As far as your complaints about westerners not winning anymore, that's proof
that the game is good, not bad. Westerners lost in BW as well. All it shows is
that the winner of the game accurately reflects which player is more skilled.
Korea has a decade and a half of infrastructure and training behind their SC2
players. This makes their players more skilled and makes them win. The period
where westerners were winning consistently was just a blip on the history of
SC before 1) KESPA players switched to SC2 and raised the bar for KESPA
players, ESF players, and westerners alike and westerners couldn't keep up 2)
before the game was figured out. It would attract more viewers if other
nations could compete with Korea, but for that to occur either the game would
have to be unfair or westerners would have to actually be as good as Koreans.

Finally, gaming as a whole changed. SC2 came out four years ago, before the
rise of MOBAs. Honestly, MOBAs are just better suited to mass audiences as far
as esports is concerned. SC2 is an brutal, unforgiving, extremely difficult
1v1 game. MOBAs are free-to-play team games. In SC2 you are a commander of
units. In MOBAs you play a single actual character with a personality and
style you can identify with. Life's lings have personality, yes. As do
MarineKing's marines. But Insec's Lee Sin? Madlife's Thresh? Those are actual
characters people can latch onto. League/dota also generate many more
highlightable moments, whereas SC2 is more of a tug-of-war.
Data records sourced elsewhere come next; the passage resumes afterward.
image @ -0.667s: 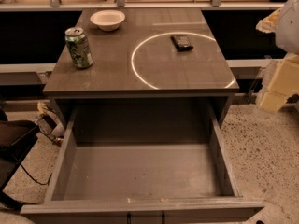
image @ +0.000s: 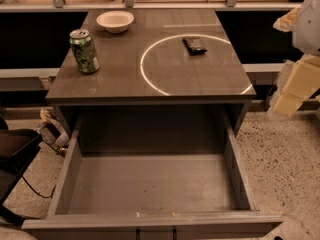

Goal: Place rxbar chocolate into top drawer

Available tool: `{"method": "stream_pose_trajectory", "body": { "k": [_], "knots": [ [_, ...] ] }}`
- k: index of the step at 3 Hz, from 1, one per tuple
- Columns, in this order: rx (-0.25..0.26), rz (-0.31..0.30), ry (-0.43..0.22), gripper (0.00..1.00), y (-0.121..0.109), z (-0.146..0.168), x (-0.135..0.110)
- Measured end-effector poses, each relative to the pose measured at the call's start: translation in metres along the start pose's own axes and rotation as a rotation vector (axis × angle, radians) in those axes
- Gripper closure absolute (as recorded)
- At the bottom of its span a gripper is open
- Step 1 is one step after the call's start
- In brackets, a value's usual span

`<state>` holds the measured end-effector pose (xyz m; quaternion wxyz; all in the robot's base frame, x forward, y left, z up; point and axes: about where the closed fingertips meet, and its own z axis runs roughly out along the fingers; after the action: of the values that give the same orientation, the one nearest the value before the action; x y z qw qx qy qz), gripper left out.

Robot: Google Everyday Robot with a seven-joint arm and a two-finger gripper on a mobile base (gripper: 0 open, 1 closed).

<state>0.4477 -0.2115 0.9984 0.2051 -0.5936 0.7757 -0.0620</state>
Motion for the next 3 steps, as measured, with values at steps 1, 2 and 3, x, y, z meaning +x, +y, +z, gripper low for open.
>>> {"method": "stream_pose_trajectory", "body": {
  "k": [1,2,3],
  "knots": [
    [0.074,0.077,-0.043,0.00,-0.029,0.009,0.002],
    [0.171,0.305,-0.129,0.00,-0.070,0.033,0.016],
    [0.264,0.511,-0.206,0.00,-0.106,0.054,0.031]
  ]
}}
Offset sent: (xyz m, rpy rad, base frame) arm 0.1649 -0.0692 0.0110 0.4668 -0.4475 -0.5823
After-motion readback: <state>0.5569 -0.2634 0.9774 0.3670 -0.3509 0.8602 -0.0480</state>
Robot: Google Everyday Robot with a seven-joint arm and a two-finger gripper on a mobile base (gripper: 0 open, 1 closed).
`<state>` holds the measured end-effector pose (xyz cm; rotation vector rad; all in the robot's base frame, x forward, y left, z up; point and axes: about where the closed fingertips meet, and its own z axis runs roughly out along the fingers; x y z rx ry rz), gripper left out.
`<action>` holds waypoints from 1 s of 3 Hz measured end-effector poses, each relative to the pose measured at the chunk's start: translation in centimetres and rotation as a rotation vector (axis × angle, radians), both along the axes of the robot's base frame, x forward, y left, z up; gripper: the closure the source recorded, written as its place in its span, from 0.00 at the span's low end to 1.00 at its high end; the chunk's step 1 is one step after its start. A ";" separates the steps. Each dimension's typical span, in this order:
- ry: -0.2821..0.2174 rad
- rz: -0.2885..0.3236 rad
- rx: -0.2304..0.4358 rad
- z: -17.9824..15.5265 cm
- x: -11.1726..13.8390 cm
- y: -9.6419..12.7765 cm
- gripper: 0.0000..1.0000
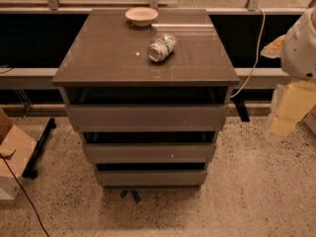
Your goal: Open bottom drawer
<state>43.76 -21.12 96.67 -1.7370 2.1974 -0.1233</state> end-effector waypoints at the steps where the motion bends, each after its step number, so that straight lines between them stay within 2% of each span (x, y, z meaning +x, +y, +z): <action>1: -0.047 0.037 0.015 -3.3 0.0 1.5 0.00; 2: -0.060 0.061 0.066 -7.3 0.9 2.9 0.00; 3: -0.039 0.043 0.138 -12.0 2.6 3.8 0.00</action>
Offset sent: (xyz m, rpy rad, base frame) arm 0.0225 0.0451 -0.1254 0.1351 -0.0689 0.0889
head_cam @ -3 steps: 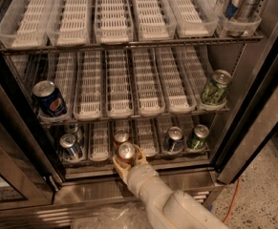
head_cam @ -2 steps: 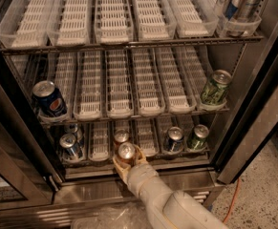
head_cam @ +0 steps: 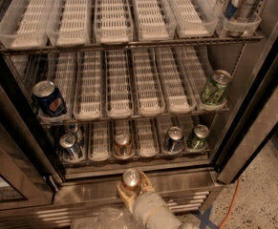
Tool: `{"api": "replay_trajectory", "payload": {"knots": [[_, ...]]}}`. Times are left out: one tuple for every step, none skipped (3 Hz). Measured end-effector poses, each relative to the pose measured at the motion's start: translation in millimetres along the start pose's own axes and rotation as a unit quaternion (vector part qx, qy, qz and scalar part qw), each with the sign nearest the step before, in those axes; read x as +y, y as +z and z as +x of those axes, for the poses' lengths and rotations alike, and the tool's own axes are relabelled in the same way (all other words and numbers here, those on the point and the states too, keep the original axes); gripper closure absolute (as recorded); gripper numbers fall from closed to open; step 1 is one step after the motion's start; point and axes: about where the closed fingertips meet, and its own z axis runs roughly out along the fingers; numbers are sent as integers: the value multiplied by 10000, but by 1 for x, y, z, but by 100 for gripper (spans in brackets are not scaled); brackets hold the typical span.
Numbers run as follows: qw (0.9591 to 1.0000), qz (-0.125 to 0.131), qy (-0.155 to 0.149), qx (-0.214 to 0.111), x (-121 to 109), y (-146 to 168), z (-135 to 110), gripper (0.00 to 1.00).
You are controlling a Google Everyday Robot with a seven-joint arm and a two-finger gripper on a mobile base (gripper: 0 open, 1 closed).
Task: Pick orange can from bottom shelf of fridge
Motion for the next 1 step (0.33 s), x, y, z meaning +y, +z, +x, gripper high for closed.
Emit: {"api": "replay_trajectory", "payload": {"knots": [[10000,6,2,-1,0,-1,0,100]]}}
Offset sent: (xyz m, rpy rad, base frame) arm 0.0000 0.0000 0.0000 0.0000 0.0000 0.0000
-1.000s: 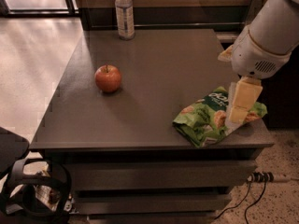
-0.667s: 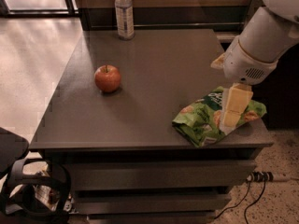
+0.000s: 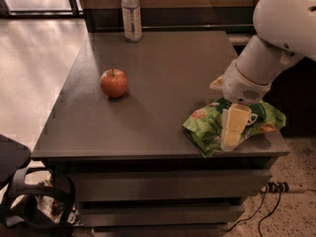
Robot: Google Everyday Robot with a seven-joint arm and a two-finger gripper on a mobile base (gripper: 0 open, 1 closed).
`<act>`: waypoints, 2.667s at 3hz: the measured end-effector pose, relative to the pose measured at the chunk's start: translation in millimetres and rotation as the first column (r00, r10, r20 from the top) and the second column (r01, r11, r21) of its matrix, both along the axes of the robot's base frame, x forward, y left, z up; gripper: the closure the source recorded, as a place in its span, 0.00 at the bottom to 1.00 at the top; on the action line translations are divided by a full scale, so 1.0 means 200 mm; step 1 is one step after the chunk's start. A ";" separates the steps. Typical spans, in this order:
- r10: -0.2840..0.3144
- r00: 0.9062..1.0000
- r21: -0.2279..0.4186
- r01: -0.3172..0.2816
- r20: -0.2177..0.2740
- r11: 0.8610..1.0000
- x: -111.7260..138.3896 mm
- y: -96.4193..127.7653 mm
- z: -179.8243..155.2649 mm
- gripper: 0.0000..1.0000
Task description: Move green rice chip bag near blue plastic bottle
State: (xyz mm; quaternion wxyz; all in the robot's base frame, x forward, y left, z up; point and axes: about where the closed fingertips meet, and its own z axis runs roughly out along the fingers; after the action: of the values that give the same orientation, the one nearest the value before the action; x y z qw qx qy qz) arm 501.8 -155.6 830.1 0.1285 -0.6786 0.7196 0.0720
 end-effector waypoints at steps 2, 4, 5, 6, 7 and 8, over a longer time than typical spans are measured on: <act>0.002 1.000 -0.001 -0.002 0.002 1.000 0.00 0.01 0.00 0.49; 0.004 1.000 -0.002 -0.004 0.004 1.000 -0.01 0.01 0.01 1.00; 0.000 1.000 -0.005 0.000 0.016 1.000 0.00 0.00 0.04 1.00; -0.029 0.994 -0.023 0.032 0.107 0.999 0.09 -0.11 0.23 1.00; -0.053 0.975 -0.009 0.056 0.215 0.998 0.22 -0.21 0.44 1.00; -0.036 0.941 0.041 0.023 0.335 0.999 0.45 -0.24 0.63 1.00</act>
Offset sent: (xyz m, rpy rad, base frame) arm -0.0002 0.0007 -0.0002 0.0002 -0.0004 0.0008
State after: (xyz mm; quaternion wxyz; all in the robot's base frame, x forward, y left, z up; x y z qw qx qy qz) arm 591.8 -202.6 956.4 0.2629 -0.6675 0.6958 -0.0335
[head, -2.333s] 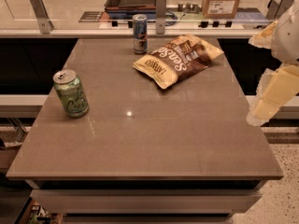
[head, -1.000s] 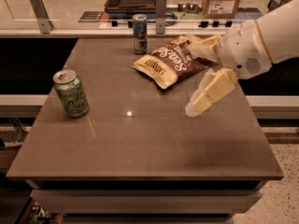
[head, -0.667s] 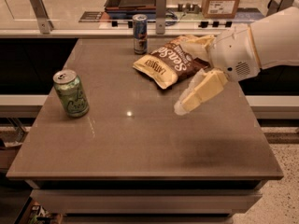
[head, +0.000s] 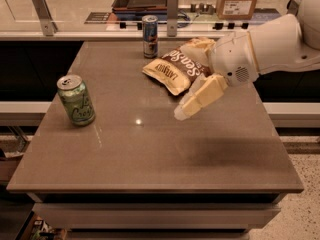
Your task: Knock green can over
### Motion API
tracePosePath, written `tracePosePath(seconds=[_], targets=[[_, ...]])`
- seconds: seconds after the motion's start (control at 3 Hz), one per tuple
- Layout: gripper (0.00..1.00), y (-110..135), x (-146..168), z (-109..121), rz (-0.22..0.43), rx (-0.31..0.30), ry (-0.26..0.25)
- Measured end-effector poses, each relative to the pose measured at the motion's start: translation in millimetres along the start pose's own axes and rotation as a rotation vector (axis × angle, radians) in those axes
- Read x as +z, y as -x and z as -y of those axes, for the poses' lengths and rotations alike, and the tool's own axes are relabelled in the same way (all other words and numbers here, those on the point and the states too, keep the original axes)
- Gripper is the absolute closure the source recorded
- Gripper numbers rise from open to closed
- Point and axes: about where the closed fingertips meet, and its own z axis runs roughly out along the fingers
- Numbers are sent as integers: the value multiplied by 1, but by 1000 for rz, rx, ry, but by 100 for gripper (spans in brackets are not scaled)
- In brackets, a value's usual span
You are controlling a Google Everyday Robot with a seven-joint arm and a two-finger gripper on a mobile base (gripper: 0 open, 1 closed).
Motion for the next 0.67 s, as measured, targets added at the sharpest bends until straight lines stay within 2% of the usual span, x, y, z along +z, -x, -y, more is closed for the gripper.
tracePosePath(seconds=[0.33, 0.67], targets=[[0, 3, 27, 1, 59, 1, 24], [0, 15, 48, -1, 129, 5, 19]])
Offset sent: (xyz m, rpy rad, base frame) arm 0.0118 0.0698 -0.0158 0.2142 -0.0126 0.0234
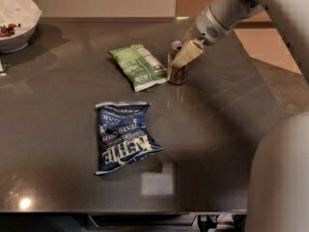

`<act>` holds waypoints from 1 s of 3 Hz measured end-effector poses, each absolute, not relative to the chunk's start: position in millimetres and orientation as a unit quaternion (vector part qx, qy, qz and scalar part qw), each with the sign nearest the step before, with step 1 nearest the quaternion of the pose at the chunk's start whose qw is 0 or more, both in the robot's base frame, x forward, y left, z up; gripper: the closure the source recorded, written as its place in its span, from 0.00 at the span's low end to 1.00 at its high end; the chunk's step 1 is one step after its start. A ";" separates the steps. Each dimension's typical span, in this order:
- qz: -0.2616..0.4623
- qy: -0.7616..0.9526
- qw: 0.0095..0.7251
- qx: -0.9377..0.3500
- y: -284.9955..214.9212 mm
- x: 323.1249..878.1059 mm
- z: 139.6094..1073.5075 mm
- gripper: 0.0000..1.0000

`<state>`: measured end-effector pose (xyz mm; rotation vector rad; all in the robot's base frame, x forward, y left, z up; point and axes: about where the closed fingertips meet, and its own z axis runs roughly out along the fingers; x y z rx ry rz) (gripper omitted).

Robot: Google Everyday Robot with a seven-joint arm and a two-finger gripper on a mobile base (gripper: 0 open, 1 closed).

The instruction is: Move orange can near green jalapeno chip bag

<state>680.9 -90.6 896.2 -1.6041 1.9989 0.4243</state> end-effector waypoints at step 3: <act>0.154 0.742 0.263 -0.597 -89.3 681.2 891.4 0.00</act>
Offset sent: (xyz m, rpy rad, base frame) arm -0.0005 -0.0008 -0.0022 -0.0120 0.0014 0.0002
SC2 is falling into its rightful place among esports... as tennis. A difficult
1v1 game. MOBAs are football. I'll keep watching SC2 because I love it and
it's a beautiful game. It's a better game than it ever has been, and the
amazingness of recent tournaments is a testament to that. I just don't expect
it to explode any time soon.

Also, while not achieving the cultural status it did during wings of liberty,
SC2 is at least maintaining its audience if not slowly growing. That's more
than most games 4+ years in. I don't blame the slowing of this growth on the
game, or on blizzard. It's just that the times have changed.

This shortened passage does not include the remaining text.